Political activist Ozzie Silna and his attorney have declined to discuss the case. Wade Major says he hopes for a positive outcome, because the issues involved in the original lawsuit are no longer relevant to him or Silna.
By Jonathan Friedman / Assistant Editor
The lawyers of political activists Ozzie Silna and Wade Major are negotiating a settlement following last month’s decision by Los Angeles Superior Court Judge Terry Friedman that Major owes Silna an additional $90,000 on top of the $135,000 he was ordered to pay in June to cover Silna’s attorney fees in a lawsuit involving the 2004 City Council election.
“I think there can be a positive outcome to this,” Major said this week. “The issues that this lawsuit was addressing are no longer of importance to me or Ozzie.”
Silna declined to discuss the case this week. He recently hired a new lawyer, Bruce Dunn, who works in an office in Malibu. The Beverly Hills law firm, Weissmann Wolff, had previously represented Silna in this case. Dunn also refused to comment on the case.

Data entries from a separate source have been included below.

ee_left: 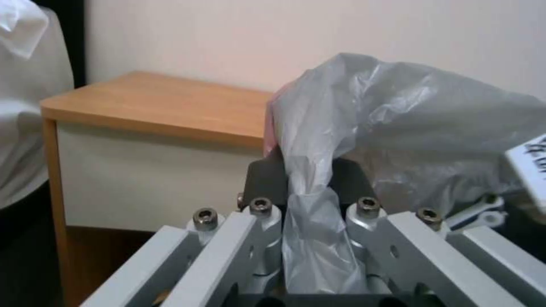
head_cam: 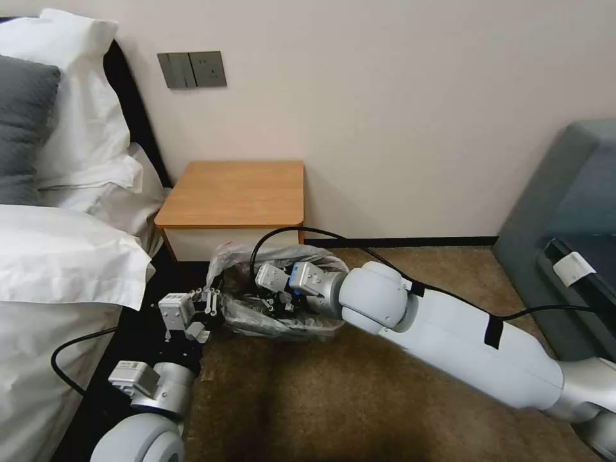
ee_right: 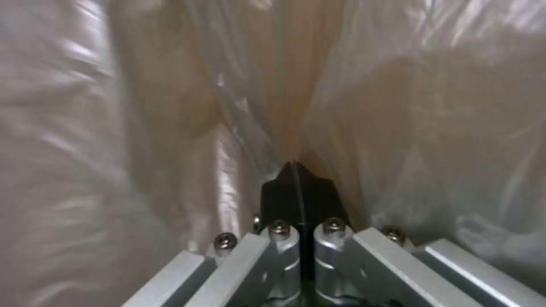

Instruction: Pick up the garbage bag from the table and place it over the trash can.

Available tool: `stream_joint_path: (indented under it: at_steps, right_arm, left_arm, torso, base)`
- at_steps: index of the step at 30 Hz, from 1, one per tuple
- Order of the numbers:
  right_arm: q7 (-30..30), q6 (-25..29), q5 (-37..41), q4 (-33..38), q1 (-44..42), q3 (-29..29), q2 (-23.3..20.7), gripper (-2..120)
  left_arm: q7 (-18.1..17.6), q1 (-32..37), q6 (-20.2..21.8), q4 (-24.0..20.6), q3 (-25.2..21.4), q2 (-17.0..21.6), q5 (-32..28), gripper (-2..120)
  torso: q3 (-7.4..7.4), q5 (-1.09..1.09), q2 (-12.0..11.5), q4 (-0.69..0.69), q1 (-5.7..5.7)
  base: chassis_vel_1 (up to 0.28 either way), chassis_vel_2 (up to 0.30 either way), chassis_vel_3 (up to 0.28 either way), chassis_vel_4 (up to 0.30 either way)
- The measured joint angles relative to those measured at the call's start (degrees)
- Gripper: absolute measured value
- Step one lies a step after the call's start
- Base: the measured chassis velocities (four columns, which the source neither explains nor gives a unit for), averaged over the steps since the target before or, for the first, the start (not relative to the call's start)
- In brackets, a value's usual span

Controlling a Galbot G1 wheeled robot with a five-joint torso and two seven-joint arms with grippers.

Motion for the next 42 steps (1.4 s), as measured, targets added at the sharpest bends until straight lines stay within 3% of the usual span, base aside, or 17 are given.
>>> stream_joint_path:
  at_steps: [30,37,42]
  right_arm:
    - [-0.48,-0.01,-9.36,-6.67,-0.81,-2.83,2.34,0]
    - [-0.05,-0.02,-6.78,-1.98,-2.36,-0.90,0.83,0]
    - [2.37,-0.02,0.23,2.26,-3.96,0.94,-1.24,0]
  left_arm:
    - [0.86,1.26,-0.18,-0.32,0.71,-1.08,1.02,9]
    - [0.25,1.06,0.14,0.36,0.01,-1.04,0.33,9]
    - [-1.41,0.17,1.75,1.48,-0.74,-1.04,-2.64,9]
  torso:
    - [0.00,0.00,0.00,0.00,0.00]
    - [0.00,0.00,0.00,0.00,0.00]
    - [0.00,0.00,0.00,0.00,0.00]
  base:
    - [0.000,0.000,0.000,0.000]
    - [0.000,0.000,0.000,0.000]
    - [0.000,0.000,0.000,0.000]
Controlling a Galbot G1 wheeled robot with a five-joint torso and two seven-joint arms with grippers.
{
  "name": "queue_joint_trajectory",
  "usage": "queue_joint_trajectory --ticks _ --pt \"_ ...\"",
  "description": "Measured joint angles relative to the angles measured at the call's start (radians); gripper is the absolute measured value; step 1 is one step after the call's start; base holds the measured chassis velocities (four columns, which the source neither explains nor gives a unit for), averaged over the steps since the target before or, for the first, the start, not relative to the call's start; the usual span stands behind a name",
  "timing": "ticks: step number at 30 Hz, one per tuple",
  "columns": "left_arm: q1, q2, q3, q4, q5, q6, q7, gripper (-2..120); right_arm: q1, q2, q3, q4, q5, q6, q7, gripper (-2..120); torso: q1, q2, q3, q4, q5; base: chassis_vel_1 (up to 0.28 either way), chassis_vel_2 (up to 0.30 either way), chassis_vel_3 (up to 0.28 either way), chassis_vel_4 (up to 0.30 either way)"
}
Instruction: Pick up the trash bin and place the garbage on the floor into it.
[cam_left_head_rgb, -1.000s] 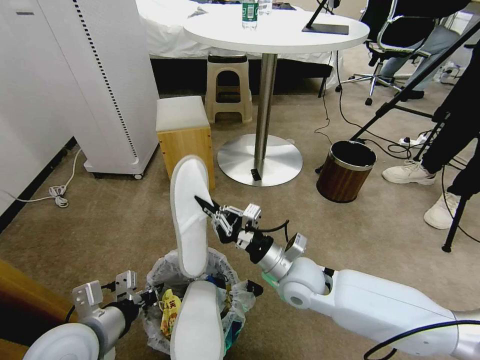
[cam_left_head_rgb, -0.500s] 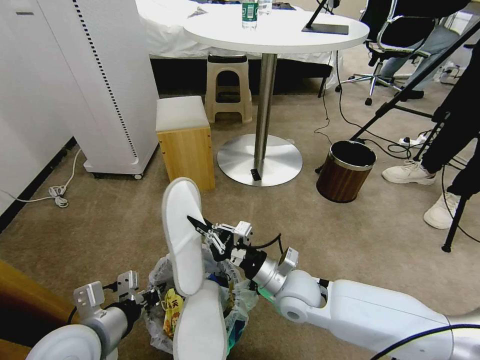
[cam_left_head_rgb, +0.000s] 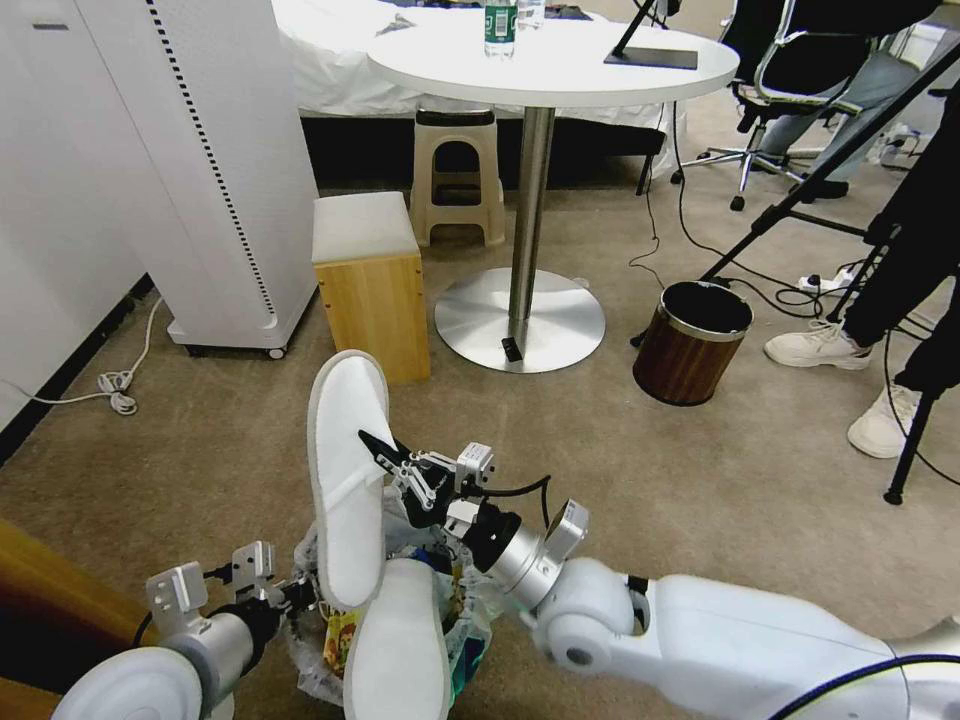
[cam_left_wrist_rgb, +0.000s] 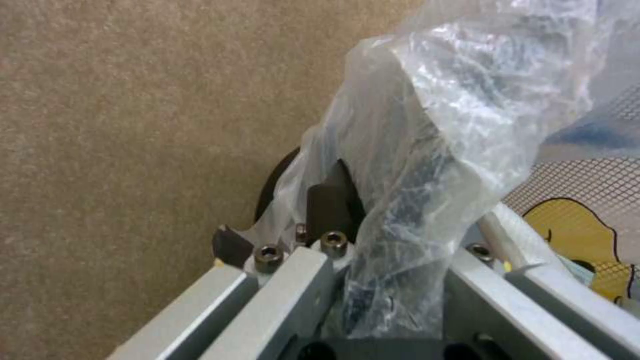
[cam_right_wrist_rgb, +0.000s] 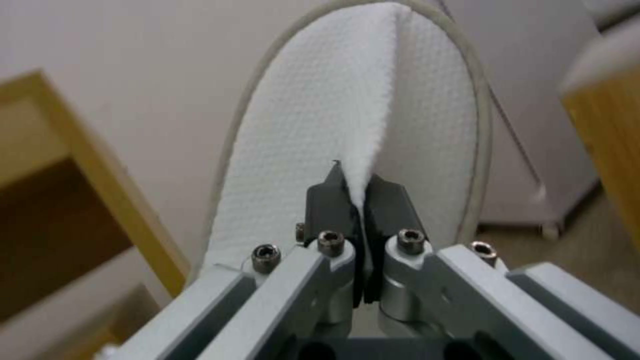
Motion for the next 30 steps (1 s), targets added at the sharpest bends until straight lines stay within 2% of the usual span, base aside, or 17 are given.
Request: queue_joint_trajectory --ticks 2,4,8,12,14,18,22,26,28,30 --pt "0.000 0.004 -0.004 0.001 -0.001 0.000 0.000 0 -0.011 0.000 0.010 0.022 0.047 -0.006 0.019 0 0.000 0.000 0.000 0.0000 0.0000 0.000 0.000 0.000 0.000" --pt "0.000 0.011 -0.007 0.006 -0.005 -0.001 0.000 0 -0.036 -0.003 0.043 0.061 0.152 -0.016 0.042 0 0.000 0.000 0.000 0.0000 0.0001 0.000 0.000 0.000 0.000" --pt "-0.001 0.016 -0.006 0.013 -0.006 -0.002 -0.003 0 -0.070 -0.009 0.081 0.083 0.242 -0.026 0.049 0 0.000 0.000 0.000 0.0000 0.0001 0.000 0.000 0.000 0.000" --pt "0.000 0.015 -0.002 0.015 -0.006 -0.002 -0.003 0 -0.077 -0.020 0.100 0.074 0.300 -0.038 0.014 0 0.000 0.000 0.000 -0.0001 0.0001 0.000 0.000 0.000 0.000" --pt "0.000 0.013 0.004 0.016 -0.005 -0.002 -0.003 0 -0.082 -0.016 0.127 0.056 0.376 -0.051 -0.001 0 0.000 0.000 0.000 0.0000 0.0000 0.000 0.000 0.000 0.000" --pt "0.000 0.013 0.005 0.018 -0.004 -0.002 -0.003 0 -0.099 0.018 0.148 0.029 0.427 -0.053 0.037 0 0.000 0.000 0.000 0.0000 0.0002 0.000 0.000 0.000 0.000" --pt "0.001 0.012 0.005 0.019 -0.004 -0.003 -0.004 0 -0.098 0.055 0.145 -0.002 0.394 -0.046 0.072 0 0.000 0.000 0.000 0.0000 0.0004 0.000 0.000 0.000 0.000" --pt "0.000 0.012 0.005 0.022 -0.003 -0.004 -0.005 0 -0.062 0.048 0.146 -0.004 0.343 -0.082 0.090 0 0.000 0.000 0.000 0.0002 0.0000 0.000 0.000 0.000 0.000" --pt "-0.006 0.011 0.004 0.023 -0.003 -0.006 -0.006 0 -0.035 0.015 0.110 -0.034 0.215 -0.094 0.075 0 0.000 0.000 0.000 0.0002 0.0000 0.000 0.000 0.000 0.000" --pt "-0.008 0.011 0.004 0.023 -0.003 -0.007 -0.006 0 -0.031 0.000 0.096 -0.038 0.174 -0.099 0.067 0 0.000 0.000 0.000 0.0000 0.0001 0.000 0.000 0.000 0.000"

“It is my policy in matters of ongoing litigation not to make any public comments,” Dunn said this week.
This case stretches back to March 2004 when Major filed a lawsuit against Silna to prevent him from spending more than $100 per candidate in the council campaign. Major alleged that because Silna had sent out a letter in support of specific candidates and had attended a candidate informational session on behalf of one of them, he was directly involved in their campaigns. If one were directly involved in a candidate’s campaign, city law at the time prohibited that person from spending more than the $100 threshold for the campaign. The law has since been changed to allow people to spend up to $250 per candidate.
Judge Friedman immediately heard the case just a few days after it was filed and ruled against Major because he said Major had not provided enough evidence that Silna was directly involved in the candidates’ campaigns, and that even if it were true, city law provided an opportunity for Major to bring his complaint to a city prosecutor.
Silna later sued for attorney fees. But Friedman ruled in June 2004 that Major did not have to pay them because he had the right to try to correct what he believed was a violation of a campaign finance law. A three-judge panel from the Court of Appeal’s 2nd District overturned Friedman’s decision in December 2005, citing a state law that is designed to protect people from being sued for politically strategic reasons, what is known as the anti-SLAPP law.
The case was then directed to Friedman for him to decide how much money Major must pay Silna. Friedman’s ruling in June that Major must pay $135,000 only covered the cost of appealing the attorney fees decision. Last month’s decision that Major owed an additional $90,000 covered the costs of Major’s original suit, Silna’s initial case regarding the attorney fees and the payment hearings.